[R-sig-Geo] API documentation?

Roger Bivand Roger.Bivand at nhh.no
Tue Jul 1 08:51:41 CEST 2008


On Mon, 30 Jun 2008, tom sgouros wrote:

>
> Roger Bivand <Roger.Bivand at nhh.no> wrote:
>
>
>>> I don't mean to rant, but believe me, I've spent plenty of time with
>>> the documentation and it's really not helping.
>>>
>>> Partly this is a problem of R's doc format which treats package
>>> documentation as an alphabetical list of functions - which gives me no
>>> idea where to start.
>
> I would tend to second this.  I've been lurking on the list for a few
> months, hoping to learn a bit, but so far without much success, since
> the conversation and the documentation are so far above where I am and
> what I need.  I am almost familiar with R, using it for time-series
> statistics, and learned early on that the Dalgaard book was a better
> intro than any of the real R documents.  It doesn't cover nearly
> everything, but it seems to cover what I needed, so I use what is
> probably a baby-level set of R functions, but it's adequate.  Without a
> professor lurking over my shoulder to explain stuff, I am perpetually
> slightly lost, because all the documentation assumes I know stuff that I
> don't.
>
> I still use R because I know that with enough poking around it will
> eventually provide a solution.  But if the alternatives were not very
> expensive, I would have given up a while ago.
>
> I joined this group when I wanted to expand into making maps of
> geographical economic data, and after a month of working on the problem,
> I essentially had to give up for the time being.  I wish there were an
> introduction that showed me how to use R with a GIS program, but to my
> knowledge, there is not.  I did run across a GRASS book that claimed it
> would help, but as I recall, it cost upward of US$100.
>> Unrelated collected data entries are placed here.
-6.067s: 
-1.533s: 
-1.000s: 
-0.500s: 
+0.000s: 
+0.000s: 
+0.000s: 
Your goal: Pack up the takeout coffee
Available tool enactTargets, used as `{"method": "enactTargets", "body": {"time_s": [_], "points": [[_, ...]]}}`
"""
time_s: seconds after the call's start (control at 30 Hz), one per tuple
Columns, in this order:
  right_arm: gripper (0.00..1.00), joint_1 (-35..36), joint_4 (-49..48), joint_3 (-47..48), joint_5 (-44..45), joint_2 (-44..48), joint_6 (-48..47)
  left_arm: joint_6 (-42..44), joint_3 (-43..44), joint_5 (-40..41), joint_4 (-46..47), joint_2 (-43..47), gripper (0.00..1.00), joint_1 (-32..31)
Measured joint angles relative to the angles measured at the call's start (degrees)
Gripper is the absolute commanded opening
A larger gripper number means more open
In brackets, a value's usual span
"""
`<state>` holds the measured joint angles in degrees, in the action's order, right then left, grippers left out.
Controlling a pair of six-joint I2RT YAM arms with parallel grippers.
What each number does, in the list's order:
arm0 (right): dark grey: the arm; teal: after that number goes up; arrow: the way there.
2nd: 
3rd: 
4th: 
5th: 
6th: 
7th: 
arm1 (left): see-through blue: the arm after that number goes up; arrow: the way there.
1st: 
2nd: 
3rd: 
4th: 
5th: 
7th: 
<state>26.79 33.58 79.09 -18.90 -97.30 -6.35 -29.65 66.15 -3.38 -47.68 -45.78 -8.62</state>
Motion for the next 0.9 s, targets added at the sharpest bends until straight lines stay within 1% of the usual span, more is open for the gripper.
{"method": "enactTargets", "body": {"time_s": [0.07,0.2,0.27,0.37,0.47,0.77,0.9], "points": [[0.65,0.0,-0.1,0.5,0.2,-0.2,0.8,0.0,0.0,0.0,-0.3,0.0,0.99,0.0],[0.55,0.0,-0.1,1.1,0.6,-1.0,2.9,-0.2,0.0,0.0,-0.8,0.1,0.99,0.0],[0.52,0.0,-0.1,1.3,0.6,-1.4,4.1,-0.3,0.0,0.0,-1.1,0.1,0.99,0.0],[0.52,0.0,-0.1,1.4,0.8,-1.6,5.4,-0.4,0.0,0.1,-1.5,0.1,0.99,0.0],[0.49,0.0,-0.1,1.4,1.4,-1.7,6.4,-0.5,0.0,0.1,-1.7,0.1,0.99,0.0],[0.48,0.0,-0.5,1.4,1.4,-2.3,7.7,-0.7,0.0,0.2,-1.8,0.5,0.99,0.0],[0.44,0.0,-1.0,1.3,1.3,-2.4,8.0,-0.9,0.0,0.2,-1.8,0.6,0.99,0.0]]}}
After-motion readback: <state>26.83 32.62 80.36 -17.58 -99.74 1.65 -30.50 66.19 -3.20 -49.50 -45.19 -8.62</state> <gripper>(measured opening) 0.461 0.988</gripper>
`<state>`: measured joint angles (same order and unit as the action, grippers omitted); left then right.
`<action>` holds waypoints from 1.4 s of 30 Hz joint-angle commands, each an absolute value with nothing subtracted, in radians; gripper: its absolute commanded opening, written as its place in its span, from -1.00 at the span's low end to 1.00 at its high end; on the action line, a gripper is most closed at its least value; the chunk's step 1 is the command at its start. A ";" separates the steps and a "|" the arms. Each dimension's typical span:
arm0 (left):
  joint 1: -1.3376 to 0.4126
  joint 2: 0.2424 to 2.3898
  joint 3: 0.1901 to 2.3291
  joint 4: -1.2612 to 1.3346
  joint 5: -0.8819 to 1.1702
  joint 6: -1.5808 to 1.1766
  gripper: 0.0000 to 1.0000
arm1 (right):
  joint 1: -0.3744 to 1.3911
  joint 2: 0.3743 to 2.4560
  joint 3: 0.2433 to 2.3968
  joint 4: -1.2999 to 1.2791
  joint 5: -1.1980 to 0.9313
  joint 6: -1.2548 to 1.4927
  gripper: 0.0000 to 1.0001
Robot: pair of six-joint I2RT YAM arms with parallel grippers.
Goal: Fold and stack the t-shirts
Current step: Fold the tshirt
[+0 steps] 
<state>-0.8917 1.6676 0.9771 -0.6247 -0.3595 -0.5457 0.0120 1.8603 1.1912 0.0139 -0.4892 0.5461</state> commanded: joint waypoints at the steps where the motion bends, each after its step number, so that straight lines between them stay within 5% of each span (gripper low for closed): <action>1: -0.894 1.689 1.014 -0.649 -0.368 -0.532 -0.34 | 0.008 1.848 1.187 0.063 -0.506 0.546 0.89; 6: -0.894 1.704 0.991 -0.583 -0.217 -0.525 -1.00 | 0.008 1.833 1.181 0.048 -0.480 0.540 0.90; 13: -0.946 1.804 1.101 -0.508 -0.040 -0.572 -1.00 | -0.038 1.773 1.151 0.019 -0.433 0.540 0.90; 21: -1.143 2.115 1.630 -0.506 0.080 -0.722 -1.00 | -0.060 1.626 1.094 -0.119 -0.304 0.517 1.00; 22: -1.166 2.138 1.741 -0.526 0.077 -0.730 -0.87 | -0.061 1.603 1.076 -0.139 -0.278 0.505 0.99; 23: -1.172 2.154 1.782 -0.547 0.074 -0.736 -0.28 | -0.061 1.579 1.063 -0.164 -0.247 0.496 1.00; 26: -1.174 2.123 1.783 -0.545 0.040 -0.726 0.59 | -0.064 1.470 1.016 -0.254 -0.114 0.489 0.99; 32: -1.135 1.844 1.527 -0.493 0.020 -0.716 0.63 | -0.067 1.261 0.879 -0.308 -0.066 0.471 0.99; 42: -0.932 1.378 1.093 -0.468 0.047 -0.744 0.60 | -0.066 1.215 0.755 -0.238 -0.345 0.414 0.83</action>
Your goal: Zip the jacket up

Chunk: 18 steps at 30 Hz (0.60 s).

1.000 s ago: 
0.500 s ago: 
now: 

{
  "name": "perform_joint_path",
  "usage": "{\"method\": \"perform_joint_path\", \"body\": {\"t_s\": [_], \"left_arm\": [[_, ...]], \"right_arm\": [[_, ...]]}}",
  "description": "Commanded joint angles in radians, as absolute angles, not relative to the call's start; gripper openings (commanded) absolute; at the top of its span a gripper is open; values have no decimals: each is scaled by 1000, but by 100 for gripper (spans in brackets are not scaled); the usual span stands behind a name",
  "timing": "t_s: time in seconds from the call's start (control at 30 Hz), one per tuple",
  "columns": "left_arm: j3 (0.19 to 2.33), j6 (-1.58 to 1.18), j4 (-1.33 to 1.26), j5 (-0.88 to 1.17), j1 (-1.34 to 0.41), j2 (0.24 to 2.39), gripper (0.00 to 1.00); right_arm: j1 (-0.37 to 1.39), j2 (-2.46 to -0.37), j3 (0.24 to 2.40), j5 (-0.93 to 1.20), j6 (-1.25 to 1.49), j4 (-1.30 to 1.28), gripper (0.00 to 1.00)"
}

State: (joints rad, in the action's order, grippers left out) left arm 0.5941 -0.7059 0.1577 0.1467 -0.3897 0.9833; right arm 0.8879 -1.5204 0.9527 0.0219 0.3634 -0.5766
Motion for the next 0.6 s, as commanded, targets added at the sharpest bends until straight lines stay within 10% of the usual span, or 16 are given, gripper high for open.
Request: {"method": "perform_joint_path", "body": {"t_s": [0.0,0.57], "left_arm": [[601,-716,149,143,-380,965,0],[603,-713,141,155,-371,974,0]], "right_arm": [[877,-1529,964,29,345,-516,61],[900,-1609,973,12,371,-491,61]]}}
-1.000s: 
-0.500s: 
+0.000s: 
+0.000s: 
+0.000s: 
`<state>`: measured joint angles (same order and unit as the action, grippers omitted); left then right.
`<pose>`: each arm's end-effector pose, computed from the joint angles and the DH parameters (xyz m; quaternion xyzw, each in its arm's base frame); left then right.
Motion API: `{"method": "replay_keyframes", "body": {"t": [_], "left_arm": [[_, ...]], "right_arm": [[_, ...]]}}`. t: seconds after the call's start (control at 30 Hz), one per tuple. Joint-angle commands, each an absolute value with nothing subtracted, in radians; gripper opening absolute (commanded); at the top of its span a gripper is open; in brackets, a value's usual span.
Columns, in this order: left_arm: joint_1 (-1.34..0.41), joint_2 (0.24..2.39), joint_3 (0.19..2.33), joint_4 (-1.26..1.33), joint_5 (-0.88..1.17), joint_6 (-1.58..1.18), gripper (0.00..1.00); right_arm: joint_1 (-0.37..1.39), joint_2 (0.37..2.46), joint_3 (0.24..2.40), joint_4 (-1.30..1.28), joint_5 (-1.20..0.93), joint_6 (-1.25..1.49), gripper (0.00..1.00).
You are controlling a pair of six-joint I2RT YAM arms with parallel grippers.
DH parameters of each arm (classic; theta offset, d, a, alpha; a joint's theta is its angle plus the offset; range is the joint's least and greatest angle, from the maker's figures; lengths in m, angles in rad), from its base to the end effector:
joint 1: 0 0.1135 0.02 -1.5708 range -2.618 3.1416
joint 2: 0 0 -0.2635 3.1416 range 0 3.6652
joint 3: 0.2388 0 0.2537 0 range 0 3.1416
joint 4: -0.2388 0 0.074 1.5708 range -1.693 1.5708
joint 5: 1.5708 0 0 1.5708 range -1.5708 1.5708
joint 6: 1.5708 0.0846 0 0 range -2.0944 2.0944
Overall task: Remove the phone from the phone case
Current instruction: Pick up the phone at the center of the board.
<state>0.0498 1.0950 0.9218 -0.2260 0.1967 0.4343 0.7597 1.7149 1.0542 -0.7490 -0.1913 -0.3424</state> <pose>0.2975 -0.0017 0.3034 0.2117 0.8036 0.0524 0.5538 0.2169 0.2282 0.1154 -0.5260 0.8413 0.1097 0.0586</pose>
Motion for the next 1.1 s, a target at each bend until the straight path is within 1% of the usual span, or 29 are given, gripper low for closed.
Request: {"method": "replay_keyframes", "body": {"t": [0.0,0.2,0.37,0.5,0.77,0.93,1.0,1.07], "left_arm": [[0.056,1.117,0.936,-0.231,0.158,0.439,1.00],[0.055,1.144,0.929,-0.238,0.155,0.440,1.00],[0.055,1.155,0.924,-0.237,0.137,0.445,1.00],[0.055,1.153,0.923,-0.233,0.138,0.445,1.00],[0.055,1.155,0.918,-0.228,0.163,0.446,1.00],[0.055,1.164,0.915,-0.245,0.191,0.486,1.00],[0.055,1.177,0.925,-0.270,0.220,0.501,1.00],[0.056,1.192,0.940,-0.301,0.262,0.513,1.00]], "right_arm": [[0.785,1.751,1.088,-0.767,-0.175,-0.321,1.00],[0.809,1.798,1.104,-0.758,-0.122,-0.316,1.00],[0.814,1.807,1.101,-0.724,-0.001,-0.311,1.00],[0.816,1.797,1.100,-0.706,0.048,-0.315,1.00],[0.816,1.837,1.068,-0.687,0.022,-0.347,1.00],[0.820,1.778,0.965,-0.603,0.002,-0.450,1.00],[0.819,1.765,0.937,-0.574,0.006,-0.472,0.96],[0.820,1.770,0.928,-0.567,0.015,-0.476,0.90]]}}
I would be happy to link to such a guide from the Spatial Task View, for 
example on the R-Geo site. There are other nice resources, for instance 
Dylan Beaudette's site - one page is:

http://casoilresource.lawr.ucdavis.edu/drupal/node/100

Seen from the developer side, it is hard to know what users see as the 
most useful advice. The courses that have been provided - say like:

http://www.bias-project.org.uk/ASDARcourse/

are rather "developer-view", as indeed the forthcoming "useR" series book 
will be. By "developer-view", I mean attempting to provide information 
both for beginning users and trying to advance along the useR-developeR 
continuum where experience has shown that this may be advisable, even 
though neither desired nor immediately applauded.

A typical immediate response to the courses has been that "all that class 
and coordinate reference system stuff is unnecessary". This seems to hold 
until the participants actually get to do work with their own data, at 
which point having a reference to what is going on is handy. The specific 
difficulty, as teachers often find, is that the initial expectation from 
the user is often not the most fruitful question for helping the user 
to become more self-reliant going forward.

One clear reason for this difficulty is that many different disciplines 
use spatial data, and all of them seem to feel that they know enough for 
their internal purposes, so get frustrated when they encounter barriers 
which are inherent in their perception(s) of spatial data. So listening to 
other disciplines and learning from them can be helpful.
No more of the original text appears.